Dow rallies as rate hike party starts early
Anyone with a portfolio knows a loss is a loss when you are staring at it and, with 10-year notes at 2.15%, heading to just 3% will knock the value of $2Tn worth of corporate bonds down by 10-20% on the resale market. Now unemployment is at 5 percent.
“I think it is quite possible that the conditions the committee has established to begin to normalize monetary policy could soon be satisfied”. We’re talking $200-400Bn in paper losses on somebody’s balance sheet!
On the face of this both of these targets seem purely United States related, but tinkering with one part of the world’s economy will mean ripples felt in other parts.
That hope that the Fed will stress it plans a softly softly approach was helping soothe jittery markets that have been roiled again over the last couple of weeks by a fresh slump in oil prices and fall in China’s increasingly influential yuan. When the Fed held off on raising rates in September, the shaky global economy was a key reason.
The problem is that the Fed is looking at economic inflation indicators rather than “professional” inflation forecasters to see if inflation is really on the horizon.
A leading bullion association in India is offering free membership to jewellers across cities and small towns ahead of a planned launch of the country’s first physical gold exchange, a move aimed at standardising prices and improving transparency.
However, as we’ve witnessed in the USA, mortgage rates will start to creep up long before an official rate rise is communicated.

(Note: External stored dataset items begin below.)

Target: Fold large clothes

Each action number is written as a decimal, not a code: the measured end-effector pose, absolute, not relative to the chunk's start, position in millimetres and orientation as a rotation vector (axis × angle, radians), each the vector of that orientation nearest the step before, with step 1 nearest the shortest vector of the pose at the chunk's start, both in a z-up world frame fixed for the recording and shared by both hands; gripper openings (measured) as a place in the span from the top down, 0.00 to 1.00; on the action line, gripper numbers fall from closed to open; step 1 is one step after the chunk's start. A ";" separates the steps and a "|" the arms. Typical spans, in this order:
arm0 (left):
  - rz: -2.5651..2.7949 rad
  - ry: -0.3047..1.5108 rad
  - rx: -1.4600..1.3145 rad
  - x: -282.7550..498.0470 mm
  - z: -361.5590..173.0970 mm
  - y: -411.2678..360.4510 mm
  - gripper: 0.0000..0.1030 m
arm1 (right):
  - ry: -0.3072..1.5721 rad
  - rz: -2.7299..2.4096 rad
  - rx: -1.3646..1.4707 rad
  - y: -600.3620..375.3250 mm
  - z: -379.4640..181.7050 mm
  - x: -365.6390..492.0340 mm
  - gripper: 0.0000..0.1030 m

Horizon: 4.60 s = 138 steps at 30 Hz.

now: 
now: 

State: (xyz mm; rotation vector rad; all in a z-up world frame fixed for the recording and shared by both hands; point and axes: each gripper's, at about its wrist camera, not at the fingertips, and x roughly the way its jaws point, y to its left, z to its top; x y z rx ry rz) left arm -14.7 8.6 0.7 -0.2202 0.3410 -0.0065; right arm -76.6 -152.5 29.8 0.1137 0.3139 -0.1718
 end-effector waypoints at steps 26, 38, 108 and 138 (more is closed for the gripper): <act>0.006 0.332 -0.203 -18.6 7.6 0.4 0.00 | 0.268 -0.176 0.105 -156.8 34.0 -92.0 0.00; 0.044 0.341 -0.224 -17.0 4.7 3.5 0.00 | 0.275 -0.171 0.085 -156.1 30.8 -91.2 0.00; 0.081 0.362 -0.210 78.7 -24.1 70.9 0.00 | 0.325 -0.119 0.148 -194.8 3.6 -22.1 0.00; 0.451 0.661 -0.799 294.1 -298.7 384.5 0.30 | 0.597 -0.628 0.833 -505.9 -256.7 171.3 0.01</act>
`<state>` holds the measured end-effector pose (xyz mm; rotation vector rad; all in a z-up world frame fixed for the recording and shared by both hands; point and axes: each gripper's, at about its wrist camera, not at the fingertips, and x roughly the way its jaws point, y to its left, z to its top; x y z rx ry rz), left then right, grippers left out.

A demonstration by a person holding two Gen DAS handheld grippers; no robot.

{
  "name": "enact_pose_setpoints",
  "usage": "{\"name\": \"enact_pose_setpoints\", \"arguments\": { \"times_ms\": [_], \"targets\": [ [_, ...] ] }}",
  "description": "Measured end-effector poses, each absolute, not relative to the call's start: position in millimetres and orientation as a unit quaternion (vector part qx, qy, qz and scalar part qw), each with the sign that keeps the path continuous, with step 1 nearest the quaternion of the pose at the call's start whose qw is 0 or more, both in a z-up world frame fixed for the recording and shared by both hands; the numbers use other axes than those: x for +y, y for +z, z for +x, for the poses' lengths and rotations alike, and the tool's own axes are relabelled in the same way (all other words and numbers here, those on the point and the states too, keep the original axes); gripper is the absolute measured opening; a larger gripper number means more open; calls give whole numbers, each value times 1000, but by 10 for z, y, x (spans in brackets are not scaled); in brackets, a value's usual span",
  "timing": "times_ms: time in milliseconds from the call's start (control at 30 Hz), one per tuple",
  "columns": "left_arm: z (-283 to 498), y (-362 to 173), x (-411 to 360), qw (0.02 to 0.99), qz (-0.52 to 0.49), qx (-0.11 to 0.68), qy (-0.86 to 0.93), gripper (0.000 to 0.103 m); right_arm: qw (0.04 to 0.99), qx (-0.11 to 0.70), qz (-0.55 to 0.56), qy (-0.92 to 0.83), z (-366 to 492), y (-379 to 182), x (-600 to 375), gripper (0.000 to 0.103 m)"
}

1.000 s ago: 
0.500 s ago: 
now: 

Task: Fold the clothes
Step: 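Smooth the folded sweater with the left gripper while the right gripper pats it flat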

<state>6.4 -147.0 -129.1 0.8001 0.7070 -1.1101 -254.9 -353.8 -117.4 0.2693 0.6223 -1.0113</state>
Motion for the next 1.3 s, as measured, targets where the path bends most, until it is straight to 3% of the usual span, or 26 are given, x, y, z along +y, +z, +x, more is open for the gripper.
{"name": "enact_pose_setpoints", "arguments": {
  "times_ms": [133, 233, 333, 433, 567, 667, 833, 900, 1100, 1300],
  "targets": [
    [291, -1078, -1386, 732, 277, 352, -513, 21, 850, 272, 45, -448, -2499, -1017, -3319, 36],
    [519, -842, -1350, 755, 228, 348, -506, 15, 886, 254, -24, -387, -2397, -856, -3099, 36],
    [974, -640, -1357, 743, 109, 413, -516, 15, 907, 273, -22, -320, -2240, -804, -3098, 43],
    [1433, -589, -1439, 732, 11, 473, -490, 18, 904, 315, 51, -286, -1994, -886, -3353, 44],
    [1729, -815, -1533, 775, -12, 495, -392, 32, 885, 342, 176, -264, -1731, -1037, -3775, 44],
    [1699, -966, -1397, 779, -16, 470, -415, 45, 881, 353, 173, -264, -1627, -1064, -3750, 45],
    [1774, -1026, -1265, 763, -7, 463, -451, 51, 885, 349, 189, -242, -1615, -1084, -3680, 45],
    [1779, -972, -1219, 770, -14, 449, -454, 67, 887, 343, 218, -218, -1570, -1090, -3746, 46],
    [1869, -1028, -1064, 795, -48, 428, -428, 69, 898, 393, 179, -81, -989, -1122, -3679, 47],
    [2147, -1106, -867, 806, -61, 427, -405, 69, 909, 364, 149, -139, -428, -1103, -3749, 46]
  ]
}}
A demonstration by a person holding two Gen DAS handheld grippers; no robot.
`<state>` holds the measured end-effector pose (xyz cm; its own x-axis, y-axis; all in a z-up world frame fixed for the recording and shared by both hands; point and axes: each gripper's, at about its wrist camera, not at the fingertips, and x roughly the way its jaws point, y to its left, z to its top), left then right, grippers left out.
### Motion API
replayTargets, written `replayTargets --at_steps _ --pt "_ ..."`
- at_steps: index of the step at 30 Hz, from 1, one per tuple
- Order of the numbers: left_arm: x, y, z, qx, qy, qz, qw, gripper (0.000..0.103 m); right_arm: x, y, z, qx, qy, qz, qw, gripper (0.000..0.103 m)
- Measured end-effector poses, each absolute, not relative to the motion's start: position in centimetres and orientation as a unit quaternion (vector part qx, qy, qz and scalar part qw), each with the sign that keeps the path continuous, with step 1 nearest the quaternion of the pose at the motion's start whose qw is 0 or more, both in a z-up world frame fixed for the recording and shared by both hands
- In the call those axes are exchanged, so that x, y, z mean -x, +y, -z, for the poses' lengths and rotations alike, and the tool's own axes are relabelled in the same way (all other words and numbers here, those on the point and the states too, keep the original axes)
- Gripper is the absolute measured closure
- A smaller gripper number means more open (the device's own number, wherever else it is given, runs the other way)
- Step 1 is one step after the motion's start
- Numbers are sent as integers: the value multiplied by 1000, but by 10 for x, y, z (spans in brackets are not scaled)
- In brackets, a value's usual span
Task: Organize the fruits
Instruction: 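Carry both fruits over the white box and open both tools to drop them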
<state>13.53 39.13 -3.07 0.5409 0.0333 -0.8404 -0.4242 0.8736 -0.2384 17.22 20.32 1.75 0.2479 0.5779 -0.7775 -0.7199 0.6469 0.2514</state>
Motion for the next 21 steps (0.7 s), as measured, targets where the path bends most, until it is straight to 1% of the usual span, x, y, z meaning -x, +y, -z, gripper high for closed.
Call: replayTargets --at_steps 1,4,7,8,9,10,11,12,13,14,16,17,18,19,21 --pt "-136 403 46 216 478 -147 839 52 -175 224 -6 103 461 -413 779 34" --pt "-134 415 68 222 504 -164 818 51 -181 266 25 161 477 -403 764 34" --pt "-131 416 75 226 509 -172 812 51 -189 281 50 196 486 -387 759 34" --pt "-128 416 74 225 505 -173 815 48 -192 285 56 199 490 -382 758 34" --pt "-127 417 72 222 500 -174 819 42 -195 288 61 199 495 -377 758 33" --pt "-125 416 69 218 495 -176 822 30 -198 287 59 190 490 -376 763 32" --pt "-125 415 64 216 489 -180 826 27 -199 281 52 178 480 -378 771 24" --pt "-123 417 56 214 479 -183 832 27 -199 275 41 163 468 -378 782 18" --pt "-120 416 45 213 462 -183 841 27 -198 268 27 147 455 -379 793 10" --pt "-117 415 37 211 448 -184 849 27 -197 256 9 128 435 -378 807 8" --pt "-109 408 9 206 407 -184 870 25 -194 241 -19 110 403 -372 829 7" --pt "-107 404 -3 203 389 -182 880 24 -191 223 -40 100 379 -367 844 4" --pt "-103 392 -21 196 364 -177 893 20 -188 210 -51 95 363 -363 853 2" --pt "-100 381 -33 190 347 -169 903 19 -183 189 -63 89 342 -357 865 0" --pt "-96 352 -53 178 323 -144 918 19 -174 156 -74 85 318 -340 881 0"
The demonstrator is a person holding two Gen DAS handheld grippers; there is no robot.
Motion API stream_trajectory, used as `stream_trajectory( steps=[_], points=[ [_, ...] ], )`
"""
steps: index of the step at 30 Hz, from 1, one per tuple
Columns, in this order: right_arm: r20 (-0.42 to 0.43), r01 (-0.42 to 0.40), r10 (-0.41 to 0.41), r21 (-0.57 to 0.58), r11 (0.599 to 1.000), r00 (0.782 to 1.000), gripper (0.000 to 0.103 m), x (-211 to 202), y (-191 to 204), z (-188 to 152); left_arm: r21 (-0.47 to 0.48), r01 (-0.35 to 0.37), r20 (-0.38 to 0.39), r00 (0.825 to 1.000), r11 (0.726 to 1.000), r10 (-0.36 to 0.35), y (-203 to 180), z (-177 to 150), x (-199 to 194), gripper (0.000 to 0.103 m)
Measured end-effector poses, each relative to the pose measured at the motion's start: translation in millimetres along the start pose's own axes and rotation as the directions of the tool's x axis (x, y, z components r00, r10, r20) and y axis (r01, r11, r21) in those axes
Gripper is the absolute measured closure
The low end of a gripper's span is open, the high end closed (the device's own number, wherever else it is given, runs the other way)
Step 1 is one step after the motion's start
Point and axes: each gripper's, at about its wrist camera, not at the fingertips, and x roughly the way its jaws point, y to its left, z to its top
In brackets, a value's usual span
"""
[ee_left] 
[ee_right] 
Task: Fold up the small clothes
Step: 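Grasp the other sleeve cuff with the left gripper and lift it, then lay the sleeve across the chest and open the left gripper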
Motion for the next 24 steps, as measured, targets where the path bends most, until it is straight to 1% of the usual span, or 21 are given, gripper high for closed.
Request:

While the markets have been expecting the hike for months, emerging market currencies don’t look to have prepared themselves, and many are falling back against the dollar on Wednesday.
There are 10 Fed members who now vote on what interest rates should be.
By year’s end, the European Central Bank, now led by Mario Draghi, changed course as the rate hikes and export-sapping appreciation of the euro pushed the economy back into recession.
However, supporters like Hoffman point out that the first hike is hardly more than a “baby step” and that further increases, as Yellen is expected to stress, will depend on how the economy continues to perform. “But if the Fed capitulates on the four hikes, that would be seen as a dovish hike”. This is half its 2009 peak and close to what economists term full employment – the maximum rate of employment before which inflationary pressure kicks in.
“US interest rates are also important with respect to the value of the United States dollar, in which most commodities are priced”.
Export and import prices came in today. However, such warning signs are being dismissed in hopes that “this time is different” and “services” can keep the U.S.an island of prosperity in the midst of a global recessionary storm. The problem is the word “average”.
In a Reuters poll of more than 90 economists taken between December 4 and 9, the probability that the Fed will raise rates rose to 90 percent.
The Fed has said it would raise rates when it saw a sustained recovery in the economy. The Federal Reserve should have raised rates a long time ago. “Sound too constructive and the market could interpret the Fed as being late in the tightening cycle”.
It’s not that rates don’t need to rise.
For investors, there is little “reward” in the current environment for taking on excess exposure to risk assets.